# WHAT YOU NEED TO DO:
Which lines in the data below contain the word "vector"? Pull each of them out.

"""

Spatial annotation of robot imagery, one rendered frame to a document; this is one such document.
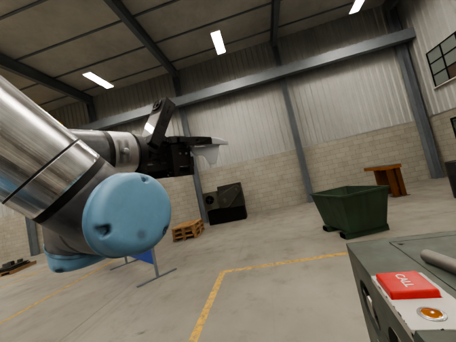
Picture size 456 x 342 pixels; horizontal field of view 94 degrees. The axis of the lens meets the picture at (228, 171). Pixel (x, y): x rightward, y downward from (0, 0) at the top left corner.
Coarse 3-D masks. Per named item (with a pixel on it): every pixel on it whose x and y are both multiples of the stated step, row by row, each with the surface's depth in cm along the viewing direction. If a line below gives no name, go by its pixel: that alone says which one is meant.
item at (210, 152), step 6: (216, 138) 47; (216, 144) 47; (222, 144) 48; (228, 144) 50; (192, 150) 45; (198, 150) 45; (204, 150) 46; (210, 150) 47; (216, 150) 47; (204, 156) 46; (210, 156) 46; (216, 156) 47; (210, 162) 46
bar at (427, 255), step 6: (426, 252) 38; (432, 252) 37; (426, 258) 38; (432, 258) 36; (438, 258) 35; (444, 258) 35; (450, 258) 34; (432, 264) 37; (438, 264) 35; (444, 264) 34; (450, 264) 33; (450, 270) 33
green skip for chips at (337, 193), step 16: (320, 192) 508; (336, 192) 508; (352, 192) 488; (368, 192) 383; (384, 192) 386; (320, 208) 482; (336, 208) 413; (352, 208) 385; (368, 208) 387; (384, 208) 390; (336, 224) 435; (352, 224) 389; (368, 224) 392; (384, 224) 394
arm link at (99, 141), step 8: (80, 136) 30; (88, 136) 30; (96, 136) 31; (104, 136) 32; (88, 144) 30; (96, 144) 31; (104, 144) 31; (112, 144) 32; (96, 152) 30; (104, 152) 31; (112, 152) 32; (112, 160) 32
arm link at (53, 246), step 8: (48, 232) 25; (48, 240) 26; (56, 240) 24; (48, 248) 26; (56, 248) 26; (64, 248) 24; (48, 256) 26; (56, 256) 26; (64, 256) 26; (72, 256) 26; (80, 256) 26; (88, 256) 27; (96, 256) 28; (48, 264) 27; (56, 264) 26; (64, 264) 26; (72, 264) 26; (80, 264) 26; (88, 264) 27; (56, 272) 26
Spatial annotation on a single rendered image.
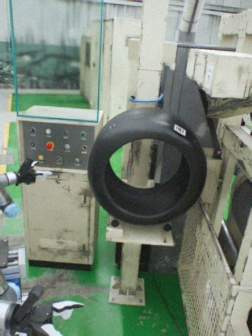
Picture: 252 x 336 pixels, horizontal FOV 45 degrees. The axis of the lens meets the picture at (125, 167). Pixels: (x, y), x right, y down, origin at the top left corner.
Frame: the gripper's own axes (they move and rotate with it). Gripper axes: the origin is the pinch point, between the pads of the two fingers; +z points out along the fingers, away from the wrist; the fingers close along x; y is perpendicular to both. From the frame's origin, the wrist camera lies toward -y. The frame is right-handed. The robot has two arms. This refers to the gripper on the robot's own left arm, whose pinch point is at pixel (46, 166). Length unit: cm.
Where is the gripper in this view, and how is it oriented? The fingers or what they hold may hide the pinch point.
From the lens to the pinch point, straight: 189.3
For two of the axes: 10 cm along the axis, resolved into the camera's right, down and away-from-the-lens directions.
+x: 6.7, 4.5, -5.8
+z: 7.2, -2.3, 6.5
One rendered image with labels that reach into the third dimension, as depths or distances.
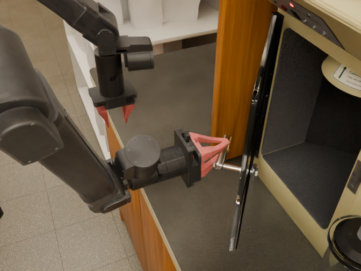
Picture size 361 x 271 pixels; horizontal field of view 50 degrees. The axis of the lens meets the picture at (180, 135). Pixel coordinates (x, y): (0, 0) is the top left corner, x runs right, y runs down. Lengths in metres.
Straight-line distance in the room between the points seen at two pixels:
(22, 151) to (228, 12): 0.59
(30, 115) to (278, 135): 0.77
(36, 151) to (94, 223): 1.82
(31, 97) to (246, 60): 0.67
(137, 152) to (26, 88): 0.33
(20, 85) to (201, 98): 1.04
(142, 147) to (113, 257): 1.44
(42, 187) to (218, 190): 1.55
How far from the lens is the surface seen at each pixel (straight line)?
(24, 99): 0.31
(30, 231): 2.22
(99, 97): 0.90
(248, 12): 0.86
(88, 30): 0.81
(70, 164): 0.48
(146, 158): 0.61
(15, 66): 0.33
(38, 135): 0.33
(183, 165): 0.69
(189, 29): 1.82
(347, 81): 0.74
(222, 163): 0.70
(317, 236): 0.92
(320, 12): 0.56
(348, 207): 0.80
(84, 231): 2.14
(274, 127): 0.97
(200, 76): 1.44
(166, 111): 1.26
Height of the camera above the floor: 1.70
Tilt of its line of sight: 41 degrees down
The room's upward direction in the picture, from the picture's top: straight up
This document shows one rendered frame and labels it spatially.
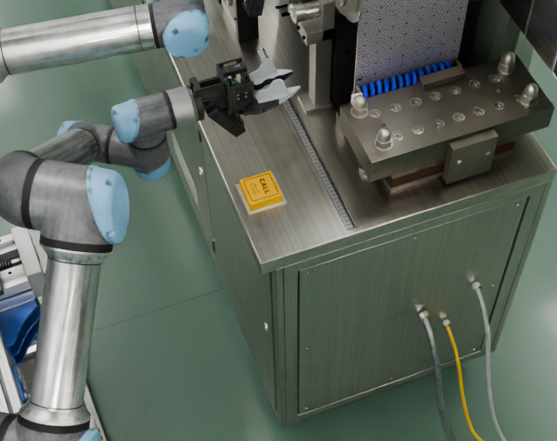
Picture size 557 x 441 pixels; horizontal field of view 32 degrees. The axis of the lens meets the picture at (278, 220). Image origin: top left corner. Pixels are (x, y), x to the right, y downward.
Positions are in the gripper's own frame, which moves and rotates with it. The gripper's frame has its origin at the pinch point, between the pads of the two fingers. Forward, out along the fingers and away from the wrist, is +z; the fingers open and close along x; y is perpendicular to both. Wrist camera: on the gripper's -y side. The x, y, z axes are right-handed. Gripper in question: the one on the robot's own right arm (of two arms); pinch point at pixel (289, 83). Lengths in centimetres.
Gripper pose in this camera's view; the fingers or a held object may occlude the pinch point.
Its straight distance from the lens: 195.7
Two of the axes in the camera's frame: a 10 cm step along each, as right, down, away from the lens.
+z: 9.4, -2.9, 1.9
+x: -3.5, -7.6, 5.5
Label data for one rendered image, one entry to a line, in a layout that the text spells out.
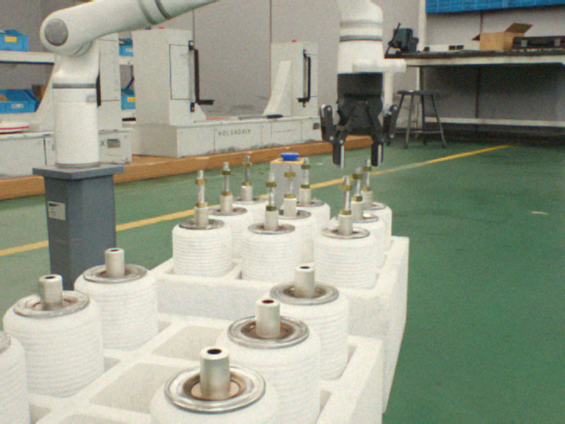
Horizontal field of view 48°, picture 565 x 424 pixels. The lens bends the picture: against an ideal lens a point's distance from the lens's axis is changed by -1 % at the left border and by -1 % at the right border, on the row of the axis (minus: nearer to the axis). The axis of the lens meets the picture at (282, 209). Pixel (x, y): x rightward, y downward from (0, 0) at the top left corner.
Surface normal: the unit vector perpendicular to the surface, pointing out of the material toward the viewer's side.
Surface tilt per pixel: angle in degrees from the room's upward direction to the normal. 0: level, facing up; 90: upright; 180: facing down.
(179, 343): 90
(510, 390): 0
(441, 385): 0
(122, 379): 90
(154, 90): 90
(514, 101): 90
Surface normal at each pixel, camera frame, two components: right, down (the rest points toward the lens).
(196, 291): -0.26, 0.18
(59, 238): -0.61, 0.15
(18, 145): 0.80, 0.11
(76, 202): 0.13, 0.20
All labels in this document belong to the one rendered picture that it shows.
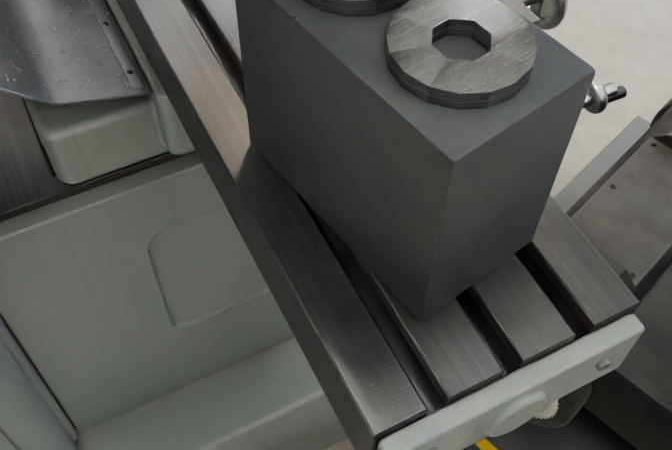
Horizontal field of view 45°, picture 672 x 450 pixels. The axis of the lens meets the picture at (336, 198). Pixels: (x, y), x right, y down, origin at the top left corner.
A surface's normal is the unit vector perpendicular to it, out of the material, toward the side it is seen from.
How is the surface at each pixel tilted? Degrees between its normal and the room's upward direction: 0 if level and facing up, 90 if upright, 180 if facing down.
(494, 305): 0
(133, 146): 90
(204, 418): 0
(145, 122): 90
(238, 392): 0
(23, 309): 90
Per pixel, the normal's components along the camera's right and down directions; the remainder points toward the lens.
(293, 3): 0.02, -0.60
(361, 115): -0.79, 0.49
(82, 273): 0.46, 0.72
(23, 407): 0.87, 0.38
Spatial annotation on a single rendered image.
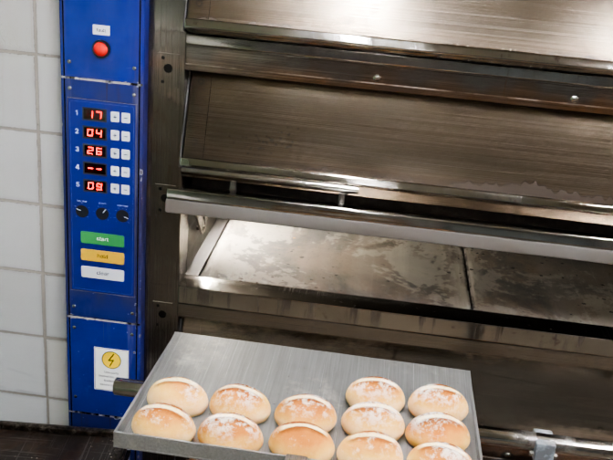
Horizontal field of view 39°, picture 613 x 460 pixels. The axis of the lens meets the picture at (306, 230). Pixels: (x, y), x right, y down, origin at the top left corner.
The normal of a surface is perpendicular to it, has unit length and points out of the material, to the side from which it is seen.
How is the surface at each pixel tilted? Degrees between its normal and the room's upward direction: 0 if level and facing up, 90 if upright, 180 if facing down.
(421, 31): 70
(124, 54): 90
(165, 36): 90
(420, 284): 0
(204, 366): 0
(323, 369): 0
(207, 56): 90
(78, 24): 90
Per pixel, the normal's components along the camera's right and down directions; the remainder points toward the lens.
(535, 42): -0.07, 0.03
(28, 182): -0.11, 0.37
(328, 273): 0.08, -0.92
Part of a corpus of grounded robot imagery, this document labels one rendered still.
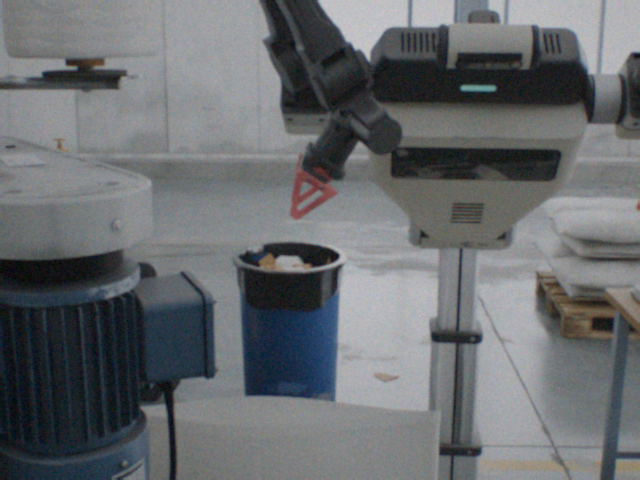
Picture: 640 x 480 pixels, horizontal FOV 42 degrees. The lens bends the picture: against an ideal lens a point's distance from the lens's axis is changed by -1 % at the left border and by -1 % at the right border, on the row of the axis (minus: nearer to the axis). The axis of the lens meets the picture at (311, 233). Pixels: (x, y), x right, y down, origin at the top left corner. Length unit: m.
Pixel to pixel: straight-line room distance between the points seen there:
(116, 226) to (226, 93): 8.46
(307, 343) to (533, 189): 1.98
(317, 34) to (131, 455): 0.65
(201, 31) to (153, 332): 8.45
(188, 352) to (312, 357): 2.63
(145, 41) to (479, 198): 0.86
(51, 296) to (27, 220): 0.07
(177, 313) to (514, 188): 0.90
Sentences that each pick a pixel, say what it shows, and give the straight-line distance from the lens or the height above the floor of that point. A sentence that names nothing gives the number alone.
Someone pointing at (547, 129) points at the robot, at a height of 1.39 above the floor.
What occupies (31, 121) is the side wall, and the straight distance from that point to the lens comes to 9.77.
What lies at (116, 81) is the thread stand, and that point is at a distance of 0.95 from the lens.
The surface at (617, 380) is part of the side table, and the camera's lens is 2.95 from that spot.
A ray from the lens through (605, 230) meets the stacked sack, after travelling 4.52.
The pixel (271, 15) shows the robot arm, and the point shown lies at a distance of 1.33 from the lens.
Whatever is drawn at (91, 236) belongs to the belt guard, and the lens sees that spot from 0.75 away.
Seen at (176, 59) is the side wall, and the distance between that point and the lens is 9.28.
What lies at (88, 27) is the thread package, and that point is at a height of 1.56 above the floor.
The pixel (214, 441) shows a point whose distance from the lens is 1.16.
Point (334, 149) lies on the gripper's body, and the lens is 1.28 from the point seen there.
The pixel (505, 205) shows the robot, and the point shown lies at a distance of 1.62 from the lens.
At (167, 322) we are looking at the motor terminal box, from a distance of 0.83.
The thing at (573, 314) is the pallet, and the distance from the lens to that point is 4.60.
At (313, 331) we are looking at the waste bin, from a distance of 3.42.
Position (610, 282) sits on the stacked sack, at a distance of 4.54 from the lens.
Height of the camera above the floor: 1.55
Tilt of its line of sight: 13 degrees down
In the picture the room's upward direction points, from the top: straight up
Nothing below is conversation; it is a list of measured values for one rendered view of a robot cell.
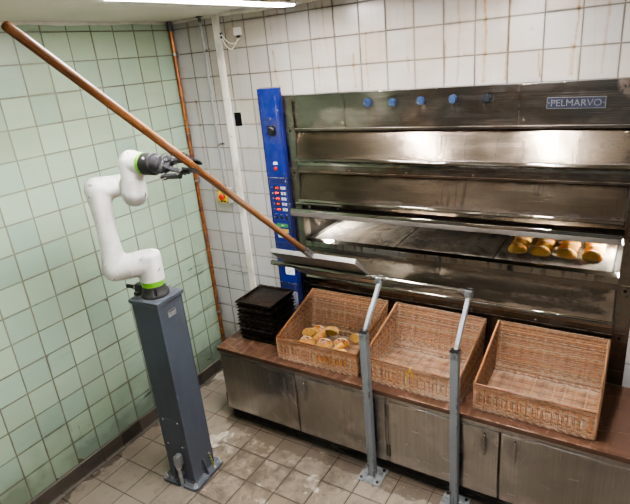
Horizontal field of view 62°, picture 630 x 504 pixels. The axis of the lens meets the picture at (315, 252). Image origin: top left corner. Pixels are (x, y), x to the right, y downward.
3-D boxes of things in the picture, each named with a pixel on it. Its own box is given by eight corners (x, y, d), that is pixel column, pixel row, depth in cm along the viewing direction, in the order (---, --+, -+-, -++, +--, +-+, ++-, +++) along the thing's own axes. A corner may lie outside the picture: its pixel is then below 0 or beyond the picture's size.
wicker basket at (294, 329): (315, 323, 363) (312, 286, 353) (391, 338, 334) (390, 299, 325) (276, 358, 324) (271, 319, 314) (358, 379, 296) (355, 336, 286)
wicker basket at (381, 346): (397, 339, 333) (395, 300, 323) (487, 359, 303) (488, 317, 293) (361, 380, 295) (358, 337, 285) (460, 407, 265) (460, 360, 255)
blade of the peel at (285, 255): (354, 264, 273) (355, 259, 274) (269, 252, 301) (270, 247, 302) (378, 284, 303) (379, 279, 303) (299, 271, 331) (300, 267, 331)
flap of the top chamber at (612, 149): (297, 162, 326) (300, 129, 324) (630, 170, 234) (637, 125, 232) (293, 161, 322) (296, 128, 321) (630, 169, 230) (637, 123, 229)
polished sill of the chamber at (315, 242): (310, 242, 351) (310, 237, 350) (619, 280, 259) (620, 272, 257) (306, 245, 346) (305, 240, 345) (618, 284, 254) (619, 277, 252)
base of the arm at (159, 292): (120, 295, 281) (117, 285, 279) (140, 284, 293) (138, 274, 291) (156, 301, 269) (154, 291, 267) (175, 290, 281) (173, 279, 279)
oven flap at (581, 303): (309, 276, 353) (312, 247, 352) (612, 325, 261) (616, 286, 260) (305, 276, 349) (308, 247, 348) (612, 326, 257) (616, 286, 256)
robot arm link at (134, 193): (119, 174, 250) (143, 173, 253) (121, 198, 252) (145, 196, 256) (119, 181, 217) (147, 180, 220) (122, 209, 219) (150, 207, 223)
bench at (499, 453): (274, 377, 408) (265, 310, 388) (636, 481, 283) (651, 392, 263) (227, 419, 364) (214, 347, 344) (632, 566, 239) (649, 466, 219)
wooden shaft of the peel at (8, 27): (3, 27, 138) (8, 18, 139) (-3, 28, 140) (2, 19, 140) (304, 252, 279) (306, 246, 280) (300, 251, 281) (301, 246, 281)
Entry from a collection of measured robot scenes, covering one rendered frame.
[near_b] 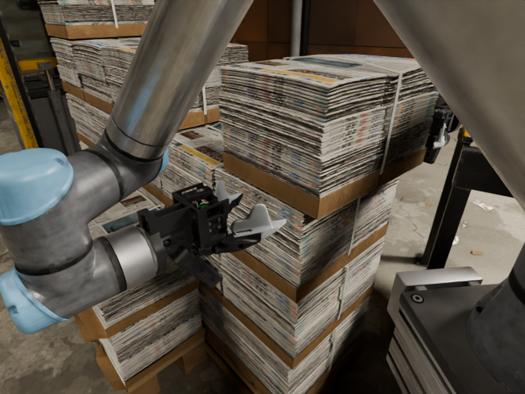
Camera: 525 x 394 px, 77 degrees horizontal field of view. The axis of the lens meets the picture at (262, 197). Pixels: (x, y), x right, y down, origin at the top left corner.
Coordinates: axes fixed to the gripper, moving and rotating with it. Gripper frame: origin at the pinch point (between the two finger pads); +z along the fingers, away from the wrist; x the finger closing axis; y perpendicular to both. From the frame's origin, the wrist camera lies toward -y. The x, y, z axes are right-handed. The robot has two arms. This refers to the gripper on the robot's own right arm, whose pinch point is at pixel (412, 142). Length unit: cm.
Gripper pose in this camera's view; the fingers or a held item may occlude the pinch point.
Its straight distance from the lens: 96.1
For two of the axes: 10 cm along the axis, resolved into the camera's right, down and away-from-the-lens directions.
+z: -7.5, 3.2, -5.7
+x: 6.6, 3.6, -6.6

"""

# TASK OUTPUT:
Surface normal: the unit vector perpendicular to the surface, pointing out of the material toward the viewer's side.
A surface's normal is the unit vector perpendicular to it, out of the material, toward the side it is seen from.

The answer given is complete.